Amardeep Parmar: And obviously like the fund has been going only for a short time so far. What's the ambition? Like what's the, what impact do I make over time?

Gurpreet Gujral: So, so, um, yes, you're right. We, we launched in, in, um, over 18 months ago. Now, um, we're now at a position where we've deployed and invested the capital. Um, we've got a couple of big projects being built out and will be commissioned over the next few months. Um, the ambition is to grow, uh, to grow the fund. Um, look, um, you know, we, we think this, this genuinely has the capability of [00:12:00] being a FTSE 250 business, will raise more capital, um, probably in the same kind of order, 100 to 150 million pounds.

Gurpreet Gujral: And then the cycle just, uh, turns again. So, so we then spend that money, invest that money, continue to build a portfolio and then raise again and raise again. So over the course of the next four or five years, you know, being above a billion pounds of market cap is the, is the target. 

Amardeep Parmar: Obviously that's a huge goal, right?

Amardeep Parmar: But then you're on the path to doing that. 

Gurpreet Gujral: Yep. 

Amardeep Parmar:  And what have been some of the challenges that you said, like when you went to go and raise capital, because so many people are interested in the climate right now, you said it was easy, but how, is that being very modest or what was the challenge?

Gurpreet Gujral:  At the time it wasn't easy, right?

Gurpreet Gujral: Looking back, it was, it was a good time to raise capital. Um, the market in 2021 was, was, uh, it was very much a bull market. And, and so we, we did raise money at the top of the top of the market. I think it's fair to say at the time it certainly wasn't easy. I think I, I met in, in the course of, um, the roadshow, the IPO roadshow, maybe 80 to [00:13:00] 90 investors in, in the space of three weeks, two weeks leading up to that, you know, we're preparing a presentation, which probably had about 60 to 70 turns, different iterations, you know, you know, you've, you've, you've got to manage accountants, you've got to manage the tax lawyers, you've got to manage the lawyers, you've got to manage your brokers.

Gurpreet Gujral: So, you know, and, and build a team and an infrastructure. So, so no, it was, it was, it was. It was, it was a hard slog having a really simple message, a really simple story that happens to, to fit the market at the time. And that's just luck, right? Helps. And just obviously having a really good team, um, like the, the Atrato team are fantastic.

Gurpreet Gujral: They've done it once before, had a lot of track record with those same investors, which, which meant it was far easier reaching out to the same folk and kind of presenting a story, hearing their feedback, tweaking it. Presenting it again, hearing their feedback. So from, from January through to, um, I think August, [00:14:00] we spent a lot of time fine tuning the message.

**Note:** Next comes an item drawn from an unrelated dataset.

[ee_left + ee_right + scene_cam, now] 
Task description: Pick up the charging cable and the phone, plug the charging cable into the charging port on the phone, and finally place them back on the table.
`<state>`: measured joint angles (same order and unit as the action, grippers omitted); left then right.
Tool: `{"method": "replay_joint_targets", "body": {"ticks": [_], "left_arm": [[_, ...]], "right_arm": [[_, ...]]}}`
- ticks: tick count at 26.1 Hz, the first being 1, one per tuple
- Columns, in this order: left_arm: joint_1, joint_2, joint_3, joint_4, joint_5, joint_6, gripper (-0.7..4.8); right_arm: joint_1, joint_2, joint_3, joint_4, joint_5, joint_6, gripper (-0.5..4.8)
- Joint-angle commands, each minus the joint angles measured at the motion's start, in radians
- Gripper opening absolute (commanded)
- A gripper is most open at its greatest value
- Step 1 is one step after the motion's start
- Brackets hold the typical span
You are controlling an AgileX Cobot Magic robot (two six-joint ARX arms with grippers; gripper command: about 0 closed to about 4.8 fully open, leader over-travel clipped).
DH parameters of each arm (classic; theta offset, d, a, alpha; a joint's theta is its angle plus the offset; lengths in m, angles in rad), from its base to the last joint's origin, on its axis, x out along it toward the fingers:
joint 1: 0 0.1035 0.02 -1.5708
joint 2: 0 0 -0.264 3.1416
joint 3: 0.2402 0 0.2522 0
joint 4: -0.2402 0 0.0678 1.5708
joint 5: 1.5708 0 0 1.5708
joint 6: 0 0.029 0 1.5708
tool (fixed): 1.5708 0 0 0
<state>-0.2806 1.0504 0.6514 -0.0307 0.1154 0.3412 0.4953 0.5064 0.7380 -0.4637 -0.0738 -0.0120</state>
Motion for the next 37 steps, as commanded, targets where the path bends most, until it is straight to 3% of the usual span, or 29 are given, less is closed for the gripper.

Gurpreet Gujral: And then we went out in, I think, October, did three weeks and kind of doing seven, eight meetings a day. Same thing, hour, hour, you know, same thing. A lot, all of it on, on Zoom and Teams. So no, no, no real face to face messages. So that was that, um, that was weird, but, but really efficient because you could just, you know, there was no, there was no time in between meetings.

Gurpreet Gujral: You just went straight to the next one, straight to the next one. So, so it meant that we could cover a lot of ground. Um, and now since then I've been going around meeting everyone, uh, for the first time, so it's been great. It's, it's the world's easiest sell. We say, we say as a bit of a joke, but it's, it's, it's not really.

Gurpreet Gujral: It ticks a lot of boxes, but, but one thing that, that it makes it very difficult is that what you're, what you're asking a corporate do is commit to buying energy from your PV system for 20 years. And they're not used to that, right? They're just not used to that. Right. So, so there's a, there is a bit of a mind shift there, but, but some of the corporates that we've already engaged with, they're obviously progressive in their space.

Gurpreet Gujral: [00:15:00] They, they, they understand it, uh, it's made it, made it, you know, we eventually got there. So we deployed the capital and now we, we go back. 

Amardeep Parmar: So obviously in your role as managing director as well, because that's different. It's raised what you've done before, but it's going to be different in terms of the pressure and raising the fund.

Amardeep Parmar: What's been the biggest challenge for you other than actually raising the capital  itself?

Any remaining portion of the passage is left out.